PROBLEM TO SOLVE | Each line below from the one containing "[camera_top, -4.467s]" through the one containing "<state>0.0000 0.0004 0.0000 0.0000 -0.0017" is to be given again exactly, and no line outside that span.

GIVEN RECORDS |
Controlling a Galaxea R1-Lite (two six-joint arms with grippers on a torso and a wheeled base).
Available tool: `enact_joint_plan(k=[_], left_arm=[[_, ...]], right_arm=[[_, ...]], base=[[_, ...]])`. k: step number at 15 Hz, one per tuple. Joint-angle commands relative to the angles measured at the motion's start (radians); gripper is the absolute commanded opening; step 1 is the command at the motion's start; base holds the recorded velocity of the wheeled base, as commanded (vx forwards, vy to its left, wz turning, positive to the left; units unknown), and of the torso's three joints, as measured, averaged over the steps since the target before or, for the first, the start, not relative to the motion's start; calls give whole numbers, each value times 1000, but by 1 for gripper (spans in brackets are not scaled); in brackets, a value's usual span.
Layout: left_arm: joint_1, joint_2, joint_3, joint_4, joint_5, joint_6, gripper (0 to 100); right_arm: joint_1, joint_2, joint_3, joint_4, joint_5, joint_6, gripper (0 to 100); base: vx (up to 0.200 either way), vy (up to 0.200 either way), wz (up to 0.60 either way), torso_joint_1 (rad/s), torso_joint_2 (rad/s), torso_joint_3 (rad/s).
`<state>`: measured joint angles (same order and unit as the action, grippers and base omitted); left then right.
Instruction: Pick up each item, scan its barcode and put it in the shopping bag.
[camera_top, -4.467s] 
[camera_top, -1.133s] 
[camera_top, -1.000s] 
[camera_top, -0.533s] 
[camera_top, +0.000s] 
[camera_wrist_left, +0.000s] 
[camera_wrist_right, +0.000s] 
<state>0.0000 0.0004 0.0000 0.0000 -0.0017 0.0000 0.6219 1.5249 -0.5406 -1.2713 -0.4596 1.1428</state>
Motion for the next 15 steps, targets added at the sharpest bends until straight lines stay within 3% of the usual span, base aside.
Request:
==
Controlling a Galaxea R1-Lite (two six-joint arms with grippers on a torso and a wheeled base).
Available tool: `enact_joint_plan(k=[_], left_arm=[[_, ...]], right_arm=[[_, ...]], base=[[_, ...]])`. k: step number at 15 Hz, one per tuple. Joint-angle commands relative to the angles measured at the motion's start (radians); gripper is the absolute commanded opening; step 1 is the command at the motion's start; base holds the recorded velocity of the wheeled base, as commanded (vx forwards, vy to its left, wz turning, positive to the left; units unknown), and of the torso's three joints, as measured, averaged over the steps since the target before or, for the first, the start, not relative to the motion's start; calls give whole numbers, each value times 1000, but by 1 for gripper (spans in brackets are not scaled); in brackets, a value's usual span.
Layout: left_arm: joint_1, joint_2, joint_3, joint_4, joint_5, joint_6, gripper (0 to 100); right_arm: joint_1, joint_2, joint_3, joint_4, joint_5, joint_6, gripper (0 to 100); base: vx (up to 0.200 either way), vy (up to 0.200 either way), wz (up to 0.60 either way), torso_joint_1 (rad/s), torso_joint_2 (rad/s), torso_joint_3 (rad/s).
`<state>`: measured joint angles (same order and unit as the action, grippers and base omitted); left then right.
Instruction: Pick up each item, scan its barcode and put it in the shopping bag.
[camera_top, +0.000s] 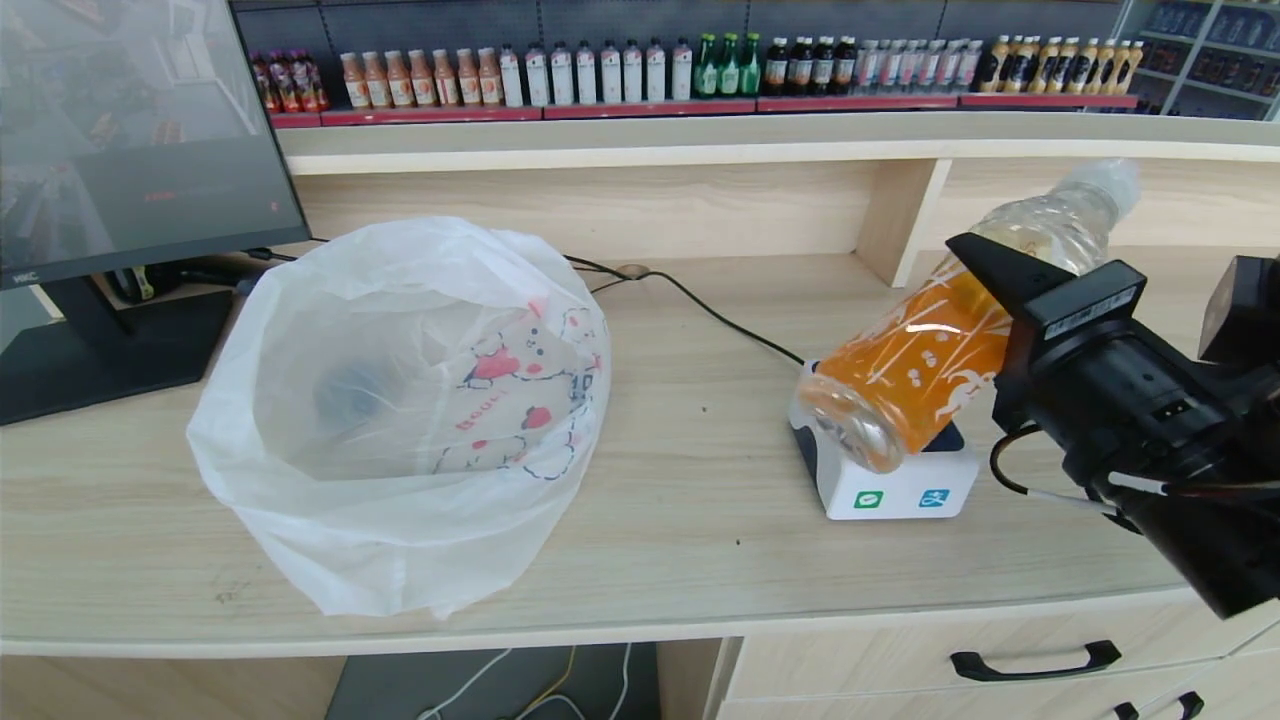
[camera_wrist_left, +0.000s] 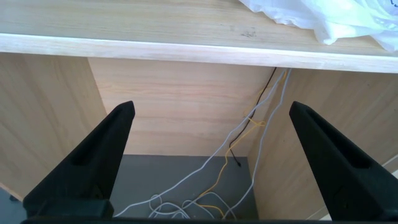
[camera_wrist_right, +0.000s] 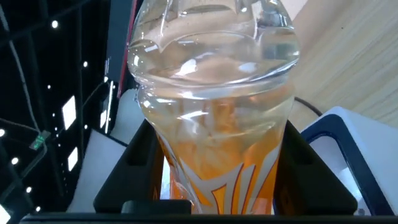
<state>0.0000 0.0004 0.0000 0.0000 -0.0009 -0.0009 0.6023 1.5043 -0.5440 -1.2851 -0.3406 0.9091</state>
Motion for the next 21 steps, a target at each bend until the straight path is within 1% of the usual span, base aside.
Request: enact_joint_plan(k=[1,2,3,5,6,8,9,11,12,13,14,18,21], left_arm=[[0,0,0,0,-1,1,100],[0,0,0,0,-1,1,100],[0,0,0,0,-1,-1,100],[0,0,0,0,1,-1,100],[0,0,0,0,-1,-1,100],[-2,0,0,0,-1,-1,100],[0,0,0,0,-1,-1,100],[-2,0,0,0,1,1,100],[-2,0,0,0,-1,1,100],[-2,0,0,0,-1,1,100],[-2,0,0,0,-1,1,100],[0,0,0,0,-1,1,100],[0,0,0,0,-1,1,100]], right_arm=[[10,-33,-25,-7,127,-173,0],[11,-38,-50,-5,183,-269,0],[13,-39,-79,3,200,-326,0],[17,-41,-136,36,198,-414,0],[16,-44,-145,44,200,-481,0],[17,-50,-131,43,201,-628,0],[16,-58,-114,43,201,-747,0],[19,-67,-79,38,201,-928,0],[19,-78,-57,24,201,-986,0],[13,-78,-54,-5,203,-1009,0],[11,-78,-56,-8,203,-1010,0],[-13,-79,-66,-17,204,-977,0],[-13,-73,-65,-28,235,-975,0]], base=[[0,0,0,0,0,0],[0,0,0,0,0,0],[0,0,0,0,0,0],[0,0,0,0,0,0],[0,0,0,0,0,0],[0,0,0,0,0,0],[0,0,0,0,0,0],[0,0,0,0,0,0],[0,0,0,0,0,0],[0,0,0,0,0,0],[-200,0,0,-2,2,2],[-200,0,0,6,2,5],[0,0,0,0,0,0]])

RESULT OF THE EXERCISE |
[camera_top, -4.467s] 
[camera_top, -1.133s] 
[camera_top, -1.000s] 
[camera_top, -0.533s] 
[camera_top, +0.000s] 
[camera_wrist_left, +0.000s] 
[camera_wrist_right, +0.000s] 
<state>0.0000 0.0004 0.0000 0.0000 -0.0017 0.0000 0.6219 1.5249 -0.5406 -1.2713 -0.4596 1.1428</state>

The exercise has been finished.